• [What is being asked]:
Search the records for "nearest" and copy each line that holds it.

[Records for this exercise — start]

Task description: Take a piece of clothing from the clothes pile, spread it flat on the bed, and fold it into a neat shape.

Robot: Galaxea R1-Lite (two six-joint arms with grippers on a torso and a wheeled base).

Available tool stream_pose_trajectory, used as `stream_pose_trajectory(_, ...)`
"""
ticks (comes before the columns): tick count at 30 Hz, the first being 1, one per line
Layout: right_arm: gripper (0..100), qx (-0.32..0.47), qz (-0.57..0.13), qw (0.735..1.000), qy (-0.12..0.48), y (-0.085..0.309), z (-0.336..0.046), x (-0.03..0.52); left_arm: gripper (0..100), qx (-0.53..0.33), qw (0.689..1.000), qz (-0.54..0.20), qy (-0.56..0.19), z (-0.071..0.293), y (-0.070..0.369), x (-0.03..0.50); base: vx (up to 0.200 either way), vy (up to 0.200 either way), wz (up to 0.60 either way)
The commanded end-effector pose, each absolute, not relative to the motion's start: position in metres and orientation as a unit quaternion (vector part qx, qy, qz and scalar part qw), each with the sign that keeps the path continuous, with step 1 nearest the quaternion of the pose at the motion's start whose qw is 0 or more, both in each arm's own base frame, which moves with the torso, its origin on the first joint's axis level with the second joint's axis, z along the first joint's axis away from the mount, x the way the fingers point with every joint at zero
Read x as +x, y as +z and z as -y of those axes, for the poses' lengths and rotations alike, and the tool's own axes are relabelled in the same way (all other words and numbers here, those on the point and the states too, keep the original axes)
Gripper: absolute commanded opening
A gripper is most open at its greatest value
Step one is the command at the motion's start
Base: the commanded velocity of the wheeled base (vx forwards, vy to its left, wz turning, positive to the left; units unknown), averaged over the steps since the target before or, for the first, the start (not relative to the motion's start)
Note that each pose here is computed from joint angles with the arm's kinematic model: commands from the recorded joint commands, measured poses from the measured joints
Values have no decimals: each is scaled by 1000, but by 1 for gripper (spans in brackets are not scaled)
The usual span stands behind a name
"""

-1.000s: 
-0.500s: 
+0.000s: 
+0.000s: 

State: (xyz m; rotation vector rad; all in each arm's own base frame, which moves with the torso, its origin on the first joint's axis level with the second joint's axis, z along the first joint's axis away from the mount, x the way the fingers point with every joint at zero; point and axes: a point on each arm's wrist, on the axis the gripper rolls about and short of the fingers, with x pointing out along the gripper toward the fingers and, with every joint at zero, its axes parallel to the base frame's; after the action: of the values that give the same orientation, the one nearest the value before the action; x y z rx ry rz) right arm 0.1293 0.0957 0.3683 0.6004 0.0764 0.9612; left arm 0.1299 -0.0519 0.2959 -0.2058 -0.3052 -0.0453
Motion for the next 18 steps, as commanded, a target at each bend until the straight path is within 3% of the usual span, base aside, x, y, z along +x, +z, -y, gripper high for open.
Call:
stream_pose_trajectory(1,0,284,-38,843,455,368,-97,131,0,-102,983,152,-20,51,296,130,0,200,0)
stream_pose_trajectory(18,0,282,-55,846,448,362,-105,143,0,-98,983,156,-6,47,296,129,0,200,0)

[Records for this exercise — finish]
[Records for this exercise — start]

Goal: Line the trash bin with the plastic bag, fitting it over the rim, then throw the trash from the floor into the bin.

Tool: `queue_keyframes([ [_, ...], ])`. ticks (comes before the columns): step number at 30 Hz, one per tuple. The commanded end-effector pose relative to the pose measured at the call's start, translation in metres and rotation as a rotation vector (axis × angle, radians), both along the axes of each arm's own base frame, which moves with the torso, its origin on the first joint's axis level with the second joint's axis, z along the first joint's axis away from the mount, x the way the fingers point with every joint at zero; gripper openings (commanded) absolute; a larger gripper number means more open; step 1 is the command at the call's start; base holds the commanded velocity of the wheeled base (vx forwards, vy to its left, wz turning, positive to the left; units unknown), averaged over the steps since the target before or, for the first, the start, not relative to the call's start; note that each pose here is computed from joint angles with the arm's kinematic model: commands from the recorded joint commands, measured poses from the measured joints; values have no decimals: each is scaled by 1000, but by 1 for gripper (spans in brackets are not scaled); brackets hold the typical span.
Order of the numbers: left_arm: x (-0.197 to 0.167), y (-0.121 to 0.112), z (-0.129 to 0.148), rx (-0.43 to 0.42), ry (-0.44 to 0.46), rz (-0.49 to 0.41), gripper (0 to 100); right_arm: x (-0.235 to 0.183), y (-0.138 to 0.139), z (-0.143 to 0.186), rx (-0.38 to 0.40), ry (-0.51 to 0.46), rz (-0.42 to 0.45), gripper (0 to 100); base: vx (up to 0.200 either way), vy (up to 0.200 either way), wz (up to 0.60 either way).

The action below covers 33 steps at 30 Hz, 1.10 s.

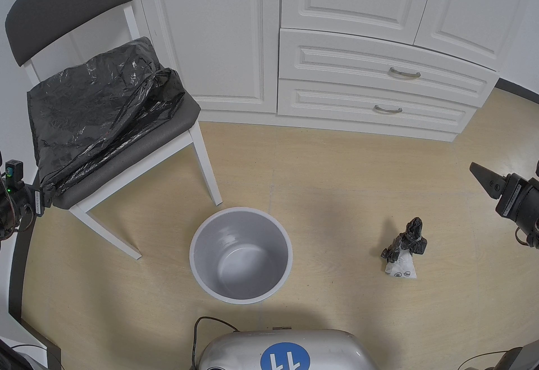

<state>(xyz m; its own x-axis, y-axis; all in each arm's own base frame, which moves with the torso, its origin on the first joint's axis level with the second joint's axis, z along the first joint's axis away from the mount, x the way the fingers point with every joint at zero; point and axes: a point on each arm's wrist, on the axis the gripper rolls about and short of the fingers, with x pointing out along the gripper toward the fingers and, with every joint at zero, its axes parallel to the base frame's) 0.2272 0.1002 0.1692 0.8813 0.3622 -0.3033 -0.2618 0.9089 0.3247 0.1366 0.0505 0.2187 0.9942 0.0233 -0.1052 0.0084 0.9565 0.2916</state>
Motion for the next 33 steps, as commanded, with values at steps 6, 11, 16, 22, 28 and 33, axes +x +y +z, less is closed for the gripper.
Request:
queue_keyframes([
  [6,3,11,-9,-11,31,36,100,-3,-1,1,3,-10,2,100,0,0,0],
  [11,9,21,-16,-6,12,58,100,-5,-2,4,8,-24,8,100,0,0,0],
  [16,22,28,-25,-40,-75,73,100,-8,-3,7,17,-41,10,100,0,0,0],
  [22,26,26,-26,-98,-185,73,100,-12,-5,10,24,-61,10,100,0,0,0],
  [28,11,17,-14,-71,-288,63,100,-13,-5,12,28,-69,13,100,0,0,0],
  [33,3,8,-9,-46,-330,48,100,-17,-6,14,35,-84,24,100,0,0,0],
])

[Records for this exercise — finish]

• [Result of the exercise]:
The commanded end-effector pose, each absolute, not relative to the motion's start: position in metres and orientation as a unit quaternion (vector part qx, qy, qz and scalar part qw), each with the sign that keeps the path continuous, with step 1 nearest the quaternion of the pose at the motion's start whose qw is 0 or more, both in each arm's own base frame, which moves with the torso, its origin on the first joint's axis level with the second joint's axis, z along the first joint's axis away from the mount, x the way the fingers point with every joint at zero
State: (xyz m; rotation vector rad; all in each arm's own base frame, which moves with the torso, its origin on the first joint's axis level with the second joint's axis, z along the first joint's axis away from the mount, x the way the fingers point with every joint at zero; point and axes: a point on each arm's wrist, on the axis the gripper rolls about and short of the fingers, with x pointing out along the gripper toward the fingers and, with every joint at zero, its axes parallel to the base frame's; after the action: of the values that give the same orientation, the one nearest the value before the action; x y z rx ry rz) right arm 0.1293 0.0957 0.3683 0.6004 0.0764 0.9612; left arm 0.1299 -0.0519 0.2959 -0.2058 -0.3052 -0.0453

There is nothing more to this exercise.